▸ ABOUT THIS EXERCISE
Reproduce, exactly and in full, only the lines below from the one containing "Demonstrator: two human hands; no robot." through the one containing "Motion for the".

[DATA PROVIDED Boundary: Start]

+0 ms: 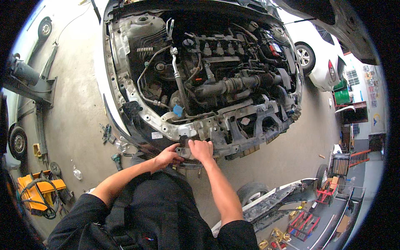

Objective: The person uses a portable work light and a screwdriver to pry and remove the front bumper cover of a white car. They then use a cordless drill to remove fasteners and detach the bumper, exposing the front frame and engine bay.

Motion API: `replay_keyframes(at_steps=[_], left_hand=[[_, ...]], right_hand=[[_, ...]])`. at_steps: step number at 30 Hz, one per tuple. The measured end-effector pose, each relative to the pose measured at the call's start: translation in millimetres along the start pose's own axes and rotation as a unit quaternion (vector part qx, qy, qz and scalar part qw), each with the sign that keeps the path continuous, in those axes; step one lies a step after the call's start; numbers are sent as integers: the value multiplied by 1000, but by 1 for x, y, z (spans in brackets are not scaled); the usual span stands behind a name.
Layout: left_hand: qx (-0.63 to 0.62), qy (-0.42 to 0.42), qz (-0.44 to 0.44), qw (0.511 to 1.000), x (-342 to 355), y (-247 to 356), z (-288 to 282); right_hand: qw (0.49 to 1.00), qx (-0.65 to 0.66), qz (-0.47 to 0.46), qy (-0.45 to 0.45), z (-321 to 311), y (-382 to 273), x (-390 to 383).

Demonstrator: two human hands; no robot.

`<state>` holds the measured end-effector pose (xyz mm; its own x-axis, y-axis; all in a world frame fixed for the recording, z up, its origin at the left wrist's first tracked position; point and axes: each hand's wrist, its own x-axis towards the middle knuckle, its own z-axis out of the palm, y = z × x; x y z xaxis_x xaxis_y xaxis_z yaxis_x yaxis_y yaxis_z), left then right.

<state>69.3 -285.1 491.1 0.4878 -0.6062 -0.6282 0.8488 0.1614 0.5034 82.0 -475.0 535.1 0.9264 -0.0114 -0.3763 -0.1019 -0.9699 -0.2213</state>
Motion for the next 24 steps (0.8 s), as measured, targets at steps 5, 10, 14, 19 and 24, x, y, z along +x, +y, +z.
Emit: replay_keyframes(at_steps=[5, 10, 14, 19, 24], left_hand=[[97, 10, 5, 995, 9, -4, 1], [146, 13, 25, 989, 6, -7, 5], [85, -28, 36, 995, 1, -9, -7], [149, 44, 18, 988, -57, -36, -111], [-356, 402, 95, 838, -1, -69, -209]], right_hand=[[999, -20, 18, -32, 4, 5, 4], [998, -13, 21, -63, 5, 7, 7], [996, 12, -15, -87, 12, 15, 15], [994, 63, 37, -84, 7, -5, 14], [995, 9, 95, -38, 9, -35, 14]])
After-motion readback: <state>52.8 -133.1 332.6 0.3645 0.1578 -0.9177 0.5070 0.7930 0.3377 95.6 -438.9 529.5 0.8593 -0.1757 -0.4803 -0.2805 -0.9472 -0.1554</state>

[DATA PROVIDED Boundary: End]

▸ WRITTEN RESPONSE
Demonstrator: two human hands; no robot.

`<state>` holds the measured end-effector pose (xyz mm; its own x-axis, y-axis; all in a world frame fixed for the recording, z up, its origin at the left wrist's first tracked position; point and axes: each hand's wrist, its own x-axis towards the middle knuckle, its own z-axis out of the palm, y = z × x; x y z xaxis_x xaxis_y xaxis_z yaxis_x yaxis_y yaxis_z), left then right.

<state>69.3 -285.1 491.1 0.4878 -0.6062 -0.6282 0.8488 0.1614 0.5034 82.0 -475.0 535.1 0.9264 -0.0114 -0.3763 -0.1019 -0.9699 -0.2213</state>
Motion for the next 24 steps (0.8 s), as measured, targets at steps 5, 10, 14, 19 and 24, x, y, z along +x, +y, +z.

Work on this exercise has been completed.